I've built a set of Drupal modules that close that gap. They sit on top of DKAN, the Drupal distribution for open data catalogs, and they use a protocol called MCP (Model Context Protocol) to connect DKAN to AI agents like Claude. The result feels less like "searching a catalog" and more like talking to someone who already knows the data.

This talk is a practical tour, designed for all levels. You don't need to know DKAN or MCP walking in. We'll open with a short introduction to open data — who publishes it, why it matters, and the gap between "a dataset is published" and "a person got their answer" — then a quick tour of DKAN's metastore and datastore, and a look at why AI and open data turn out to be a natural pairing: schema discovery, query generation, and chart selection are things LLMs do well, and they map directly onto the work end-users are already trying to do.

Then we'll get into the demos:

  • A live demo of dkan_nl_query, a chat-style interface where users ask questions in plain English and get streaming answers, data tables, and inline Vega-Lite charts. I'll run live queries against a real dataset.
  • A live demo of dkan_mcp, a Drupal module that exposes more than fifty tools over DKAN's catalog, datastore, and internals. We'll connect Claude Code to the site and watch an agent explore it like a new team member.
  • A remote demo, pointing the same tools at a different DKAN instance over HTTP. Any DKAN site becomes an AI-accessible data source with no extra work from the host.
  • Architecture notes for the developers in the room. How the agentic loop is structured, how tool calls route directly to Drupal services, and how we keep token usage reasonable.
  • A frank section on the hard parts. Cost, latency, hallucinations on numeric answers, and the safety considerations of a write-enabled MCP server.

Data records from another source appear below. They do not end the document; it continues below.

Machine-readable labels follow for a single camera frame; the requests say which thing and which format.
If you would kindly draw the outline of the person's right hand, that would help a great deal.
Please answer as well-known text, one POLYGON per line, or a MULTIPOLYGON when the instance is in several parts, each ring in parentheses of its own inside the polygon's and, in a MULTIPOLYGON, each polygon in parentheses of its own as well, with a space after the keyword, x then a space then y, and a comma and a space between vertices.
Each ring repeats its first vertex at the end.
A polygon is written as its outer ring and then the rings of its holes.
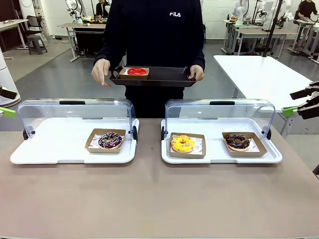
POLYGON ((92 76, 96 83, 101 86, 109 87, 110 85, 105 82, 105 77, 108 75, 110 69, 110 62, 106 59, 99 59, 92 69, 92 76))

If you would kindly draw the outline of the person's left hand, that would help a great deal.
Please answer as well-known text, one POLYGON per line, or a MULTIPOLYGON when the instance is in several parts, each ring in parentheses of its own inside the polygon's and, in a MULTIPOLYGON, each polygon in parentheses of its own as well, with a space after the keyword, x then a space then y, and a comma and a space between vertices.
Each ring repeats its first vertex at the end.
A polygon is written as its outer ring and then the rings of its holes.
POLYGON ((201 66, 199 65, 192 65, 190 67, 190 75, 188 76, 189 80, 192 81, 201 81, 204 79, 204 70, 201 66))

Like the developer learning to work with AI agents, open data is in the middle of its own transition. The question isn't whether these tools replace the platforms we've built. It's whether we can use them to help the data we've already published reach the people it was published for.

If you build Drupal sites, work with structured data, or are curious about what AI on Drupal looks like in practice, this talk is for you.